What is needed:
Whenever a line in the records below holds the string "with", copy it out.

##### Records to process

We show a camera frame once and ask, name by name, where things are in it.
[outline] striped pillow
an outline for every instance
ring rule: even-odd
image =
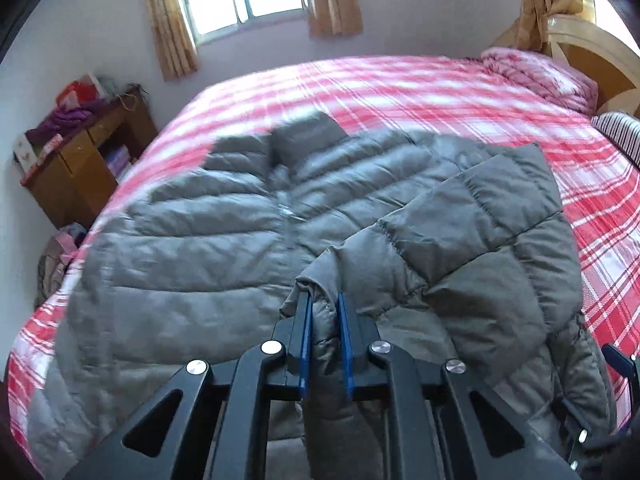
[[[591,124],[640,168],[640,120],[624,112],[605,112],[591,119]]]

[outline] gray puffer jacket
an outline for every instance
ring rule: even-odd
[[[414,357],[465,360],[557,450],[549,405],[560,393],[597,432],[615,425],[542,152],[423,131],[348,137],[316,116],[220,139],[200,169],[97,236],[30,405],[46,478],[62,478],[181,365],[270,338],[303,288],[314,298],[311,396],[272,408],[270,479],[382,478],[377,413],[340,384],[340,291]]]

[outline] headboard
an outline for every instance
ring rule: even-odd
[[[622,110],[640,118],[640,57],[607,31],[573,16],[546,22],[546,53],[598,83],[598,114]]]

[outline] wall
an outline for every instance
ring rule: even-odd
[[[241,32],[201,46],[200,71],[165,83],[144,0],[42,0],[0,64],[0,365],[30,313],[37,257],[52,233],[17,183],[10,145],[44,117],[69,81],[93,71],[121,84],[139,82],[164,126],[203,88],[249,72],[368,54],[476,56],[516,18],[519,1],[360,0],[360,36],[312,40],[303,20]]]

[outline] red plaid bedspread
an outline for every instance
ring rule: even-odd
[[[11,430],[27,454],[30,399],[44,384],[58,323],[95,233],[135,197],[199,166],[217,137],[266,132],[314,108],[349,133],[384,125],[510,146],[537,142],[580,249],[589,329],[600,345],[638,352],[640,174],[585,116],[468,60],[369,57],[284,67],[205,90],[164,129],[98,218],[61,290],[18,334],[8,364]],[[623,381],[612,378],[622,423],[629,400]]]

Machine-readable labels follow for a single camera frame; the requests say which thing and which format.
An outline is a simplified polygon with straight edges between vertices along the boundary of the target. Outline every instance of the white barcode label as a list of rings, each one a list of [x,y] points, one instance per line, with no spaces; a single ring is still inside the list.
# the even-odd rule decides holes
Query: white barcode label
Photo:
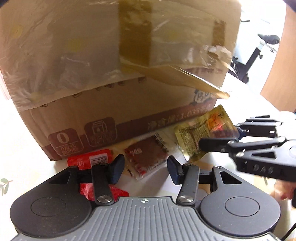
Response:
[[[91,166],[102,162],[108,163],[108,155],[107,153],[103,153],[95,156],[90,156],[89,161],[91,162]]]

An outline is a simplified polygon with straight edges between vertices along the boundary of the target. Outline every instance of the exercise bike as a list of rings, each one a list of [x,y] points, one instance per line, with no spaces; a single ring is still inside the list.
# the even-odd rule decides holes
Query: exercise bike
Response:
[[[261,54],[261,50],[263,46],[267,46],[270,48],[271,52],[277,52],[274,48],[272,48],[270,45],[275,45],[278,44],[280,39],[277,35],[264,35],[264,34],[258,34],[258,36],[264,41],[260,41],[260,45],[255,48],[254,52],[252,53],[251,57],[247,61],[246,64],[243,64],[238,61],[238,57],[233,56],[231,60],[231,68],[228,70],[230,74],[232,74],[234,77],[238,78],[240,81],[243,83],[248,83],[249,82],[249,76],[248,76],[248,71],[259,56],[260,59],[263,58],[263,55]]]

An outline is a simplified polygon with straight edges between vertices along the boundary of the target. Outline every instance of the white table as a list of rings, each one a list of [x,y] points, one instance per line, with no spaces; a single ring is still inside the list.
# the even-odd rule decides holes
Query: white table
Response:
[[[227,90],[231,97],[229,100],[218,100],[216,105],[223,105],[234,124],[244,122],[251,116],[279,113],[262,96],[252,93],[247,85],[230,74],[225,78],[223,89]],[[0,178],[13,180],[9,184],[8,193],[0,196],[0,240],[10,241],[16,235],[9,217],[9,209],[13,201],[66,168],[67,163],[65,160],[52,162],[48,159],[27,130],[11,100],[0,102],[0,110]],[[172,139],[175,138],[172,127],[165,128],[163,131]],[[122,148],[125,148],[129,142],[131,141],[112,146],[115,155],[122,153]],[[180,162],[185,162],[182,154],[176,155]],[[252,184],[262,185],[265,191],[271,188],[264,187],[264,180],[260,177],[237,173],[233,161],[225,153],[208,153],[202,158],[201,164],[223,166]],[[165,166],[140,181],[135,181],[125,172],[119,180],[118,187],[128,191],[131,196],[172,196],[173,199],[176,198],[180,189],[180,186],[172,183]],[[279,237],[295,222],[293,216],[296,216],[295,211],[293,211],[294,215],[290,215],[291,205],[288,201],[281,201],[280,205],[282,217],[276,229]]]

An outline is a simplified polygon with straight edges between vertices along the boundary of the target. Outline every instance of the gray ribbed plate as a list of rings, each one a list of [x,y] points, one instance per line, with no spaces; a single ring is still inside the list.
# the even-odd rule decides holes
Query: gray ribbed plate
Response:
[[[234,241],[206,226],[191,207],[181,207],[170,197],[121,197],[95,209],[89,220],[67,235],[36,239],[19,234],[12,241]],[[274,241],[268,233],[248,241]]]

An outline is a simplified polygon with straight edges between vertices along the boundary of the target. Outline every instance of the human hand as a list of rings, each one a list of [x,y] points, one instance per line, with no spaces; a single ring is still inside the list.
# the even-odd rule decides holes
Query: human hand
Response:
[[[293,199],[296,183],[278,180],[274,185],[275,192],[280,196],[281,200],[286,198]]]

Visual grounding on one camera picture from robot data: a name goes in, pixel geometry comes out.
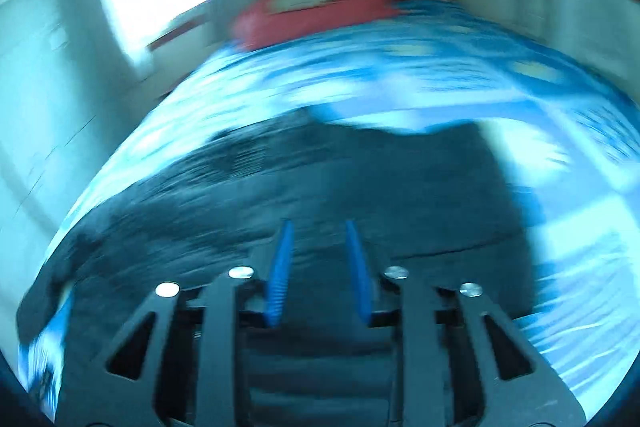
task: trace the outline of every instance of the blue bedspread
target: blue bedspread
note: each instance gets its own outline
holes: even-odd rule
[[[592,417],[640,346],[638,108],[564,55],[456,3],[399,7],[392,20],[257,52],[220,49],[105,164],[47,255],[91,208],[220,130],[301,106],[325,122],[397,133],[478,120],[536,248],[536,312],[518,325]],[[57,319],[22,350],[23,381],[38,359],[62,363]]]

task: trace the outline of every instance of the bed
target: bed
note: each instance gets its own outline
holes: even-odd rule
[[[92,208],[226,129],[299,107],[395,134],[477,121],[534,245],[534,312],[516,323],[593,417],[640,346],[640,112],[596,73],[452,0],[397,1],[391,20],[256,52],[223,46],[108,160],[47,256]],[[53,368],[50,415],[73,298],[20,348],[27,388]]]

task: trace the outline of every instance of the red object
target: red object
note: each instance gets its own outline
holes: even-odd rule
[[[271,0],[259,0],[236,19],[233,35],[247,50],[259,50],[313,33],[364,24],[400,13],[392,0],[336,0],[303,10],[271,13]]]

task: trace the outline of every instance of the blue and white fabric
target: blue and white fabric
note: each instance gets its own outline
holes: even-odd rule
[[[538,302],[517,324],[592,417],[640,346],[640,112],[568,57],[456,3],[399,7],[256,52],[220,49],[104,165],[47,253],[91,208],[222,130],[302,106],[396,133],[479,121],[536,250]]]

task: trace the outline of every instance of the black cloth
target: black cloth
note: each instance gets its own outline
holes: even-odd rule
[[[75,280],[62,395],[158,283],[207,283],[295,229],[282,327],[252,333],[245,356],[263,425],[382,425],[390,332],[356,314],[344,222],[409,266],[458,287],[474,281],[511,316],[532,301],[529,246],[474,124],[398,136],[316,122],[297,110],[221,134],[91,210],[18,309],[30,343]]]

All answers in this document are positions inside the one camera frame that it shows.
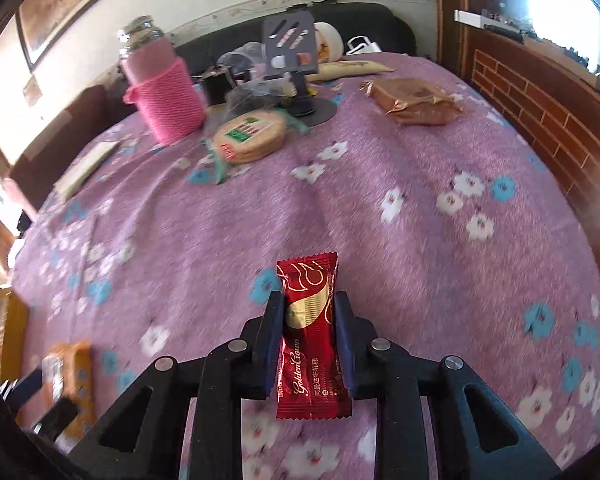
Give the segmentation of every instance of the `bed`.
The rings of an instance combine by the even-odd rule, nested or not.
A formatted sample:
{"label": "bed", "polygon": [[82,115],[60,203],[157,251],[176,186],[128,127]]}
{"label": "bed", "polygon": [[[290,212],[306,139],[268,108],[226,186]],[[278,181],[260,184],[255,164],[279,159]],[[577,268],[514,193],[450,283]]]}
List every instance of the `bed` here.
{"label": "bed", "polygon": [[[90,340],[101,415],[158,356],[238,335],[280,285],[276,260],[337,251],[357,315],[414,355],[462,356],[567,466],[600,440],[600,276],[578,221],[461,80],[422,58],[361,57],[396,71],[321,85],[337,115],[220,186],[198,133],[159,146],[138,114],[102,133],[122,142],[115,155],[69,202],[50,195],[17,257],[24,362]],[[398,76],[434,83],[463,114],[400,126],[358,90]],[[243,404],[245,479],[372,478],[372,402],[340,420],[274,414],[274,399]]]}

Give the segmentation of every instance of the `white bag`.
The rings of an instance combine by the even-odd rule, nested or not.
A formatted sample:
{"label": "white bag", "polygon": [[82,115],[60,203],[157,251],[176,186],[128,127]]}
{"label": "white bag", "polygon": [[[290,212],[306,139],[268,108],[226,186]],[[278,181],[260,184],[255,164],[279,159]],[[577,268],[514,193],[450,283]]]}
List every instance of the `white bag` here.
{"label": "white bag", "polygon": [[[361,43],[353,46],[353,42],[355,40],[362,40]],[[349,47],[349,51],[347,52],[347,56],[351,54],[368,54],[369,52],[382,52],[380,46],[374,41],[373,43],[366,36],[356,36],[355,38],[351,38],[347,41],[347,46]]]}

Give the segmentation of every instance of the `pink knitted cover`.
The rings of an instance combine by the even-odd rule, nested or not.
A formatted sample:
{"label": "pink knitted cover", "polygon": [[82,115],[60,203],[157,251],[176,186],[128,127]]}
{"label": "pink knitted cover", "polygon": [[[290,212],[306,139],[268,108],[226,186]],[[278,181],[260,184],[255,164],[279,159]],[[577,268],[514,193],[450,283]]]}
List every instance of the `pink knitted cover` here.
{"label": "pink knitted cover", "polygon": [[156,77],[130,86],[123,101],[138,107],[161,144],[171,144],[189,135],[205,119],[202,102],[181,57]]}

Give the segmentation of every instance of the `green label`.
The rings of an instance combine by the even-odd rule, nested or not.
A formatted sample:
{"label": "green label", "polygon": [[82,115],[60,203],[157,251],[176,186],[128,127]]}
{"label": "green label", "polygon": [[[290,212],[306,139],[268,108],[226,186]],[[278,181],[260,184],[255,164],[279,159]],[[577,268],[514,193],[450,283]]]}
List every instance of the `green label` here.
{"label": "green label", "polygon": [[233,140],[237,140],[238,142],[244,142],[245,140],[251,139],[249,134],[245,132],[241,132],[240,130],[233,129],[225,133],[225,135]]}

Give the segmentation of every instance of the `red candy wrapper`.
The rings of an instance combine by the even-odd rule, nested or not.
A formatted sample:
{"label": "red candy wrapper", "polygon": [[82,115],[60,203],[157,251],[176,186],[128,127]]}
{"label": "red candy wrapper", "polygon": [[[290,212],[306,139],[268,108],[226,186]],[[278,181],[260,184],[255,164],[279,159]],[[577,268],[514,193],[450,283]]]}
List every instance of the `red candy wrapper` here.
{"label": "red candy wrapper", "polygon": [[278,262],[285,322],[278,369],[278,418],[351,415],[333,327],[336,253]]}

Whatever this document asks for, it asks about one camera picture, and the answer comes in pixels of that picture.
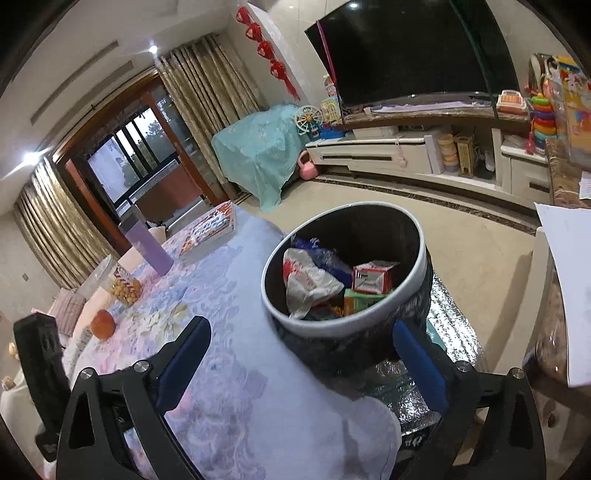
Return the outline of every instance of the purple bottle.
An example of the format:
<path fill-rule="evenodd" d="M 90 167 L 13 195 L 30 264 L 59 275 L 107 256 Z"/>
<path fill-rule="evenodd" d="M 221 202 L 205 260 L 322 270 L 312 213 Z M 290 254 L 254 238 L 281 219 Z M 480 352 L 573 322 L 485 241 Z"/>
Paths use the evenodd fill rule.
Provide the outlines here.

##########

Reply to the exercise:
An outline is a simplified polygon with straight edges between vertices along the boundary of the target. Outline every instance of the white barcode label as a list of rings, each one a list of [x,y] points, one instance per line, with no spaces; a single ring is still inside the list.
An outline is a simplified polygon with straight edges between vertices along the boundary of the target. Outline every instance of the exercise bike as a list of rings, each one a list of [x,y] points, one instance per line, with no spaces; a single ring is still inside the list.
An outline is a simplified polygon with straight edges between vertices along the boundary of the target. Outline every instance of the white table as a list of rings, each one a list of [x,y] points, one instance per line, with no spaces; a single ring is still inside the list.
An outline is a simplified polygon with straight edges between vertices along the boundary of the target. Outline every instance of the gray ribbed plate as a list of rings, each one a list of [x,y] points, one instance per line, with no spaces; a single ring is still inside the list.
An outline is a simplified polygon with straight edges between vertices along the boundary of the target. Outline every instance of the human hand as a list of rings, each one a list of [x,y] points, one instance per line, with no spaces; a single ring is still inside the list.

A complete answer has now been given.